As winter storms ramp up for the season, here are ways to protect your health, your family, and your pets from the chill and hazards of winter.

Frostbite occurs when skin is exposed to freezing temperatures. Since skin cells are made mostly of water, continued exposure to freezing conditions can cause the water in the cells to freeze, forming ice crystals within the cells that damage them. As a result, a person will experience pain, severe swelling of the affected part, and may develop gangrene.

To prevent such a risk, always ensure that skin parts are covered when exposed to freezing temperatures. Skin “feels” the temperature it is exposed to, whether ambient or relative chill factor. Parts most commonly affected are ear lobes, the nose, cheeks, fingers, and toes. It is critical to keep these parts covered and dry.  Always have an extra pair of socks and gloves; wear a hat with earflaps.

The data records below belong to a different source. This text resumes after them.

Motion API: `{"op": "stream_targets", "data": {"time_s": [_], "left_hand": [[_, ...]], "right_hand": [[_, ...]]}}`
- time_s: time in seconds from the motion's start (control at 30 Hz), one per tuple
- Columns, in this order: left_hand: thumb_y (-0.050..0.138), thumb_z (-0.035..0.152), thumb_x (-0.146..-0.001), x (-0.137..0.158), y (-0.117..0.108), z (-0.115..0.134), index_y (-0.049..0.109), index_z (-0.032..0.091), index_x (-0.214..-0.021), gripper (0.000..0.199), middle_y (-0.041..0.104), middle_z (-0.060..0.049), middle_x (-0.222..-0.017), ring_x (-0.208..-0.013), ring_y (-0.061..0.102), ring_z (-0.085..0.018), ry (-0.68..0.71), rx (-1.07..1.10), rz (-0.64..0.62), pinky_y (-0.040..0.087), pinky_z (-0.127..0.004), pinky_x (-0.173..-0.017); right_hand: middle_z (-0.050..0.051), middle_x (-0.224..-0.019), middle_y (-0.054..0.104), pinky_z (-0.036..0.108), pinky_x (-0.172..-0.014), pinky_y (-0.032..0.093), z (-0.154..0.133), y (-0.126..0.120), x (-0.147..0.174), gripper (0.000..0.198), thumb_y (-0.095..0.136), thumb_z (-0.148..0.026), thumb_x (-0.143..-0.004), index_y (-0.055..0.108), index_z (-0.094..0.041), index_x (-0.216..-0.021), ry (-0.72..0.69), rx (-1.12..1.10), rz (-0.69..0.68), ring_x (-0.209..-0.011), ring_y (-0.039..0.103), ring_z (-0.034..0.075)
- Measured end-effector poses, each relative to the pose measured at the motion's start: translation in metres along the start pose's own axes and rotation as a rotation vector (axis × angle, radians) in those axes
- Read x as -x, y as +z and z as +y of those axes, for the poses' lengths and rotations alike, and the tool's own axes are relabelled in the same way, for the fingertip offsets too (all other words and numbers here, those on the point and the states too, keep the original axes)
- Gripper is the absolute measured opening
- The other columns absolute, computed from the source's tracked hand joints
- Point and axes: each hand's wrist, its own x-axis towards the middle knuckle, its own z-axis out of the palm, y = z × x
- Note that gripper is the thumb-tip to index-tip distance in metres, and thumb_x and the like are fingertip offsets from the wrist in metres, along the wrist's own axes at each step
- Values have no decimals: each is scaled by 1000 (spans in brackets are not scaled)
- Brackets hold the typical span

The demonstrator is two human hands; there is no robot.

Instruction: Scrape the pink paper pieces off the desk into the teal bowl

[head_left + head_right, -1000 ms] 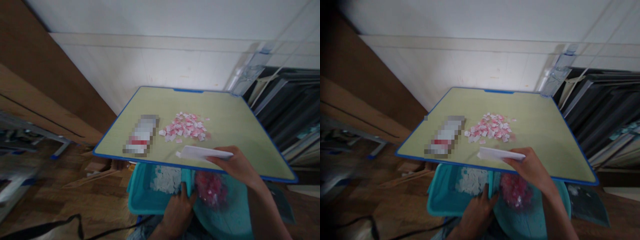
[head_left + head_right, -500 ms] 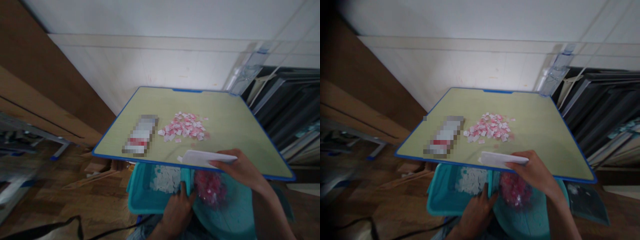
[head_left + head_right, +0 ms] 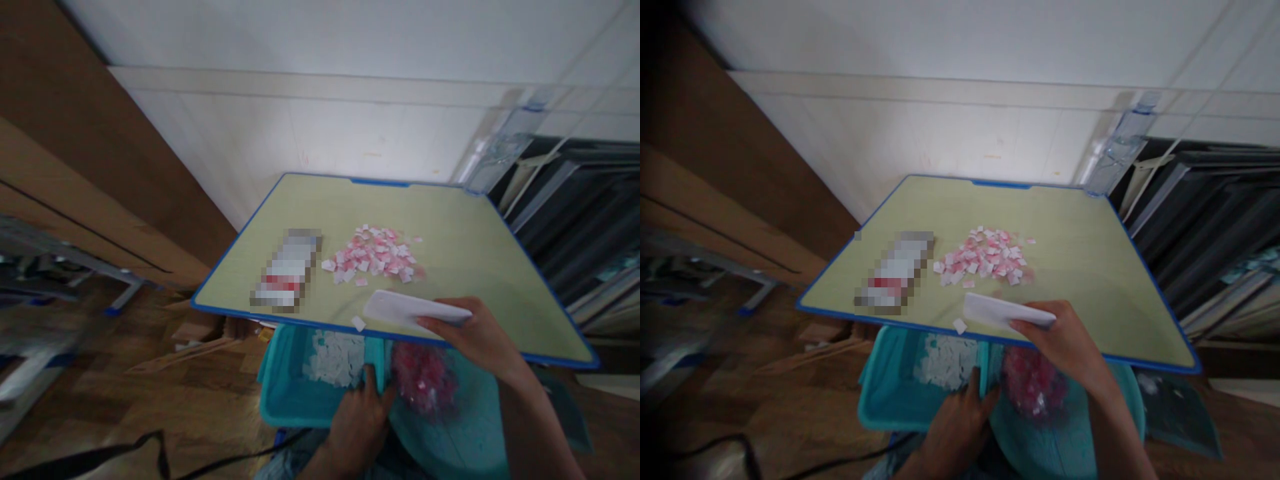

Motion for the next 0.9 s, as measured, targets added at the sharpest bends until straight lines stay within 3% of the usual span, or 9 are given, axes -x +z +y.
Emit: {"op": "stream_targets", "data": {"time_s": [0.27, 0.43, 0.63, 0.9], "left_hand": [[44, 14, -79, 0, 2, -1, 26, 30, -134, 60, 31, -25, -130, -80, 62, -27, 5, -6, 0, 50, -40, -63], [44, 15, -80, 0, 4, -1, 30, 30, -133, 56, 31, -25, -131, -80, 62, -27, -1, -9, 14, 50, -39, -63], [46, 14, -79, 0, 4, -1, 23, 30, -136, 64, 30, -25, -132, -82, 61, -27, -1, -6, 8, 50, -39, -65], [44, 16, -81, 0, 5, -1, 20, 31, -137, 62, 31, -24, -131, -82, 61, -26, -1, -3, 4, 50, -39, -65]], "right_hand": [[0, -52, 58, 19, -42, 36, -14, 5, -1, 27, 57, -36, -75, 68, -14, -63, -15, -25, -87, -48, 49, 10], [-1, -52, 55, 18, -40, 33, -11, 9, -9, 26, 61, -37, -71, 69, -13, -67, 33, -85, 51, -46, 44, 9], [-3, -44, 44, 18, -37, 28, -9, 15, -16, 25, 62, -33, -67, 60, -12, -52, 42, -84, 29, -42, 35, 6], [-1, -45, 51, 20, -36, 29, 3, -3, -4, 31, 63, -42, -63, 67, -11, -60, 181, -44, 123, -41, 40, 8]]}}
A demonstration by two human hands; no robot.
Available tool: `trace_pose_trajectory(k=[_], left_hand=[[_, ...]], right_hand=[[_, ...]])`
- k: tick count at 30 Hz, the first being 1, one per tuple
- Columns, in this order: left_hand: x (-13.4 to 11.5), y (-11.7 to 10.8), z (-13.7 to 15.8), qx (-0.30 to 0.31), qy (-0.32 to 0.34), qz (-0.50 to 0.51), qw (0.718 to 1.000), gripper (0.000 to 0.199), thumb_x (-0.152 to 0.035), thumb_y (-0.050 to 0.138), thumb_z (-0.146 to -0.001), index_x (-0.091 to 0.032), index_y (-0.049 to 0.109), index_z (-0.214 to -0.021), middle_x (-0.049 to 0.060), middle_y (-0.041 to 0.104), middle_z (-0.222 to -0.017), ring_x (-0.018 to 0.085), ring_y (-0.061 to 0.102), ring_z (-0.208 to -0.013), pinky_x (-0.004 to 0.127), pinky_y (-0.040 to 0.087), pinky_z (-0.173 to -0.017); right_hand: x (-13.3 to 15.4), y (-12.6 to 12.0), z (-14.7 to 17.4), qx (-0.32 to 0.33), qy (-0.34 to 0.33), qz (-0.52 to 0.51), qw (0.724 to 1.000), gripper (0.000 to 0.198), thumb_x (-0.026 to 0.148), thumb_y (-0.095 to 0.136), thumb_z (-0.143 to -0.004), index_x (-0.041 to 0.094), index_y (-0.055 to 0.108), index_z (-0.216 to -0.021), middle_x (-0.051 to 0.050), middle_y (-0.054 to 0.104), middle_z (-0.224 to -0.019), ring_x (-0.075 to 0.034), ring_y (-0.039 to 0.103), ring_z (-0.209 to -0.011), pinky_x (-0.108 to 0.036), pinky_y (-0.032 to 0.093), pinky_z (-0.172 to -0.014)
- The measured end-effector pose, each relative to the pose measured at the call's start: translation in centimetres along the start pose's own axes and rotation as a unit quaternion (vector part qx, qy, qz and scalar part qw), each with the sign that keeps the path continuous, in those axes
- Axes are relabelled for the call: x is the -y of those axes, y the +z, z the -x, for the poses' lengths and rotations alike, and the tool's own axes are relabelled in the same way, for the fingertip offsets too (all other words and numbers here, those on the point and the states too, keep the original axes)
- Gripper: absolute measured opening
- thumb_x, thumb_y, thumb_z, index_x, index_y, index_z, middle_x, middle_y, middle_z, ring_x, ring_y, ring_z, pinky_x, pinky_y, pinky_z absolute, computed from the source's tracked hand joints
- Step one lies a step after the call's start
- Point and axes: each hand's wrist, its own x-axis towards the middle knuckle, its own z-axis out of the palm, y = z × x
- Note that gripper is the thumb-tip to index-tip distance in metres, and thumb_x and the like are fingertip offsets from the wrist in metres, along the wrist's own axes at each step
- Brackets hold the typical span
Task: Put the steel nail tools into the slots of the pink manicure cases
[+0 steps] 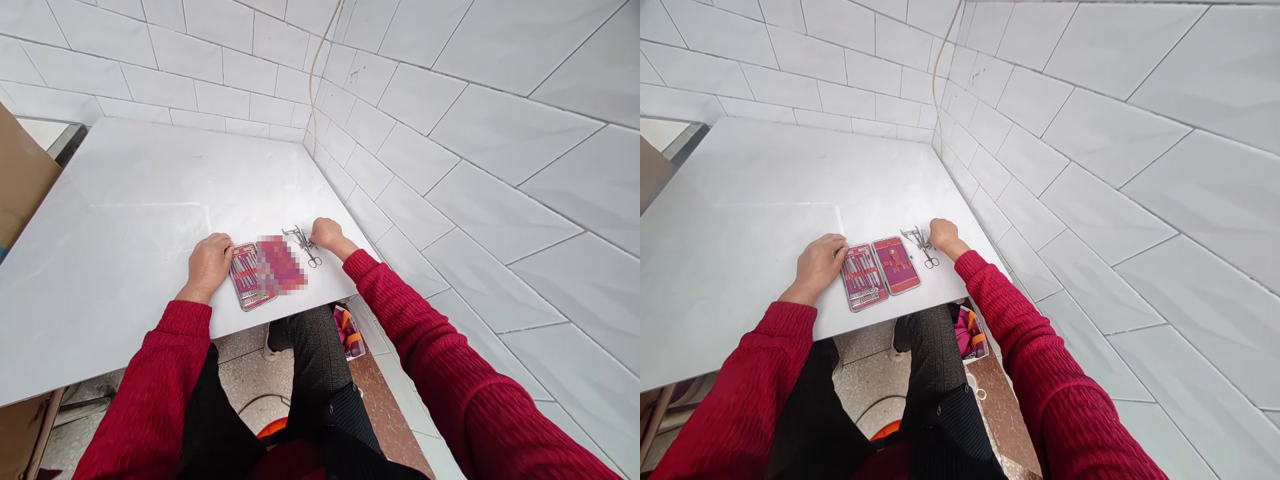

Hypothermia results from continued exposure to cool temperatures for long periods of time, causing your internal body core temperature to drop. The potential worsens when clothing becomes wet, either from sweating or from the traditional fall and winter drizzle. Continuing to wear wet clothing will cause body core temperatures to drop as clothing is exposed to the cold air. The evaporation process will remove heat from directly under the wet clothing. Also, cover your head! Up to 75% of your body heat can be lost through your exposed head, even though the rest of your body is layered and insulated!

Shivering marks the onset of hypothermia. This occurs when the body temperature drops to 95 degrees F. If ignored and the body temperature drops to 92 degrees F, the shivering mechanism stops and further complications develop. Treatment for hypothermia includes gentle re-warming of the body, maintaining dry, layered clothing and drinking warm, non-alcoholic beverages.

During the holidays, take care at work and around the home when preparing foods and drinks for the holiday season.  Use common sense. If it needs refrigeration, provide it.  If it needs to be cooked, heat it.  If it needs to be non-alcoholic, serve it!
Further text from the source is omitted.